One wonders how God twisted His mouth to breathe into Adam’s nostrils the breath of life (Genesis 2:7). Can you imagine it? The gift of life is conferred on humankind in an intimate face-to-face encounter. God forms a work of art out of moist clay. A bond with this piece of art begins to grow in the gentle process of making. Then comes that incredible moment. The final touch. Who would have thought it? Only God! Living lips are placed against cool earthen nostrils. A silent puff of life giving breath moves from God’s mouth to His lifeless clay sculpture. Earthen lips flush with life. Cold expressionless eyes open to see God’s dancing eyes. God’s smiling face still very much close. God’s hands still cupping either side of his face. It’s Adam’s first experience of life—face-to-face encounter with God. What a moment! What intimacy!

A God-given identity

The Book of Genesis was good news for the generation of Israelites preparing to enter the promised land. People uncertain of their identity and unsure of their purpose in life or in their future. People who needed to get their spiritual and moral bearings in the midst of an immoral God-denying culture.
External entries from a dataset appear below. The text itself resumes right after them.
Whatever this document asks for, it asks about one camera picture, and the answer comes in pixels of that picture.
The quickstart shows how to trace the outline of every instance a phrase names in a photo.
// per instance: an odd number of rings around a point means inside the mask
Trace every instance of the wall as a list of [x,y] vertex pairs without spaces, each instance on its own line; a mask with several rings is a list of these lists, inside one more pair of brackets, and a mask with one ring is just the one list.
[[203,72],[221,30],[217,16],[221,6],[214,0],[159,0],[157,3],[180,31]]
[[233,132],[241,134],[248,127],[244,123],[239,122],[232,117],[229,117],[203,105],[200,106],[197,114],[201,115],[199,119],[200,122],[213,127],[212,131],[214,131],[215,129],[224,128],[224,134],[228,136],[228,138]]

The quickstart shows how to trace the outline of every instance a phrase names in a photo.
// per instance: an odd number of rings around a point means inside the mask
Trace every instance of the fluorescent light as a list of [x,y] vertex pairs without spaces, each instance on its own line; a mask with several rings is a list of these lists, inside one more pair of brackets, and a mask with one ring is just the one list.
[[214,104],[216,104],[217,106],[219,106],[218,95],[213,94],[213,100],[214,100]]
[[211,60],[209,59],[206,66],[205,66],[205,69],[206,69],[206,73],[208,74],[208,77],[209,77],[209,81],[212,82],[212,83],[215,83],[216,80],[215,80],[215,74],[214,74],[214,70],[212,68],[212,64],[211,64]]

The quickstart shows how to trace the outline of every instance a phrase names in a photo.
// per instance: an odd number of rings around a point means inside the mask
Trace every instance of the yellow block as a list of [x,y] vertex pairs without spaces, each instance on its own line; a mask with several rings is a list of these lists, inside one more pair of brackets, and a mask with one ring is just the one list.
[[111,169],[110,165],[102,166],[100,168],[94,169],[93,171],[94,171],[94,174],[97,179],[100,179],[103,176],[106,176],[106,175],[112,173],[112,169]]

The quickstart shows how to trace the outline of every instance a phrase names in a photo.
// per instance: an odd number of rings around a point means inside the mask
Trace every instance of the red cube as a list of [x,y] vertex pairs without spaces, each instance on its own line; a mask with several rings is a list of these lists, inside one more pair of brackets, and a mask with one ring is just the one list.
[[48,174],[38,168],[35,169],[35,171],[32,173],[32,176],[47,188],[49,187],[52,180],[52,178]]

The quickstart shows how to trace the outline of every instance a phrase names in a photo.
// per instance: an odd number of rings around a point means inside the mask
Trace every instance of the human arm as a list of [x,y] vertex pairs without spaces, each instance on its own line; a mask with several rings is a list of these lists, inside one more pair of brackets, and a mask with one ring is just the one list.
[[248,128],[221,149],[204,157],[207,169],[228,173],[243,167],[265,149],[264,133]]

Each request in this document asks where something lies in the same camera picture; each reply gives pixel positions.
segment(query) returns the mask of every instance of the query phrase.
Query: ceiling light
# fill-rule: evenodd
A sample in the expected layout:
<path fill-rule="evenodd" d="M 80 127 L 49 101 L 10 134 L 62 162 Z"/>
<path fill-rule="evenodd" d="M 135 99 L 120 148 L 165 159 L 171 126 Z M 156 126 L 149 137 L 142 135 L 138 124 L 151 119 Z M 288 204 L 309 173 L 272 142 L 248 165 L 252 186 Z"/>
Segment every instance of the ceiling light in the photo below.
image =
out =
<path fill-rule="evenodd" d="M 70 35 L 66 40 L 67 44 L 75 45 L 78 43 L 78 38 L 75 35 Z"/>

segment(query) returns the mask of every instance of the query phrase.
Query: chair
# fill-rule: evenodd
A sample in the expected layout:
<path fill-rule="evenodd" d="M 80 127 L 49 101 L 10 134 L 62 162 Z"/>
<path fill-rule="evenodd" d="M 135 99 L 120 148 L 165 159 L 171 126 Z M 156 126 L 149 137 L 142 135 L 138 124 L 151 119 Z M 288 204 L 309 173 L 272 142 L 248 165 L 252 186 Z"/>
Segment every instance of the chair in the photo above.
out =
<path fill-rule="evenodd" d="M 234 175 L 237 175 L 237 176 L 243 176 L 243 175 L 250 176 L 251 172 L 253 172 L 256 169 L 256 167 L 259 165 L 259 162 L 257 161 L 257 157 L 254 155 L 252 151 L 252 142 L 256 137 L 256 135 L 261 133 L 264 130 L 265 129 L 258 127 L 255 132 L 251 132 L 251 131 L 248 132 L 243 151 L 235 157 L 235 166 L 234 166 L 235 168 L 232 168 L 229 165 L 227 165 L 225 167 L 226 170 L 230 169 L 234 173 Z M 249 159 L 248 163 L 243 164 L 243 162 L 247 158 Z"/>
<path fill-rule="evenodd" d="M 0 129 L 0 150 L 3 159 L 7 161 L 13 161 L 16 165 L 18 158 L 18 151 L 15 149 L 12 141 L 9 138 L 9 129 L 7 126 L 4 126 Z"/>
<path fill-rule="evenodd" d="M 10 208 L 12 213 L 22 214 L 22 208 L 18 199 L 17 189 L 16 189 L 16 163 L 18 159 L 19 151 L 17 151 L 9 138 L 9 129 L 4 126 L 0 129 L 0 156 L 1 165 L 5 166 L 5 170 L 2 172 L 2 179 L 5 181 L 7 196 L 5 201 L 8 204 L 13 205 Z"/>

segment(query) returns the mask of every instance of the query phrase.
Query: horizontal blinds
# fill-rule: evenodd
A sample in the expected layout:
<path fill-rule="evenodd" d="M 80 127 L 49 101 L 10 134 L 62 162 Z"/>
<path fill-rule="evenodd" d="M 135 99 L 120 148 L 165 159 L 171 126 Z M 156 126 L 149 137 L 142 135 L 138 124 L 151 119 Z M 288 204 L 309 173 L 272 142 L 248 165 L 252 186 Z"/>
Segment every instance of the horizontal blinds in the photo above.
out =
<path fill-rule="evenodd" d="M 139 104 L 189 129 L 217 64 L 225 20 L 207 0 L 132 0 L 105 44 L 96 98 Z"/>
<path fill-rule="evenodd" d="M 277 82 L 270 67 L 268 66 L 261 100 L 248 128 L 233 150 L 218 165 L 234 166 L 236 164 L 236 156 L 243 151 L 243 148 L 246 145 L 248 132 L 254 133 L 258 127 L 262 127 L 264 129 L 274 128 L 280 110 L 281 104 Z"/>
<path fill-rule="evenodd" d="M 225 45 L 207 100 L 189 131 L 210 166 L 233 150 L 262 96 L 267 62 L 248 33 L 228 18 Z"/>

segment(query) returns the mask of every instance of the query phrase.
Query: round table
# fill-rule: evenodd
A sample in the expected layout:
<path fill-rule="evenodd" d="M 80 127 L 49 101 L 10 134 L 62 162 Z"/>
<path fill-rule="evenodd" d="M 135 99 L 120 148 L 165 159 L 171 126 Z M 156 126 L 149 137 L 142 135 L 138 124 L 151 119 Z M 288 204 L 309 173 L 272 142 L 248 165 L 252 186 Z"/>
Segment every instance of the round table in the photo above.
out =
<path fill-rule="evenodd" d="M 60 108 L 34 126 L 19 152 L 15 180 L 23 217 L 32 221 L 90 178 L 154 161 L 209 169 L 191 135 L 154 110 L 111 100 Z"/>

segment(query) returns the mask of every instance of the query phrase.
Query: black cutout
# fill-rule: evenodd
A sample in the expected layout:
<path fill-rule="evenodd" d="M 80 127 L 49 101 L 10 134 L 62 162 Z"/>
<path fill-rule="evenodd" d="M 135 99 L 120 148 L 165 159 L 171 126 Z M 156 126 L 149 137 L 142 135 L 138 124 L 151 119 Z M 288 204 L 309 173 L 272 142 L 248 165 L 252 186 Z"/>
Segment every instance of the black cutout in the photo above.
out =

People struggling to believe that the promised land was far better than Egypt or any home they might make for themselves in the wilderness. They needed to stand apart and be different from their pagan neighbors. So do we, God’s end-time people! You and I! What better image can be given us than that of God cupping Adam’s face in His hands and twisting His lips against Adam’s earthen nostrils to bring life? That God made us in His image? After His likeness? That our spiritual and moral identity come directly from God? (Genesis 1:26-28)

In the mid 1990s, toymaker Mattel introduced Barbie, the world’s No. 1 doll, into the male-dominated world of multi-media software and video games. The 111/2-inch beauty mannequin now walks and moves in a creative interactive computer program. There’s Fashion Designer where you can create as many as 15,000 different outfits that Barbie models in a 3-D walk down a runway. And there’s Barbie Storymaker where you can create your own Barbie movies, complete with plots and action. It was a ploy to get girls as hooked on computers as boys are. For more than 40 years Barbie has been a medium through which young girls have imagined life and envisioned themselves into the future.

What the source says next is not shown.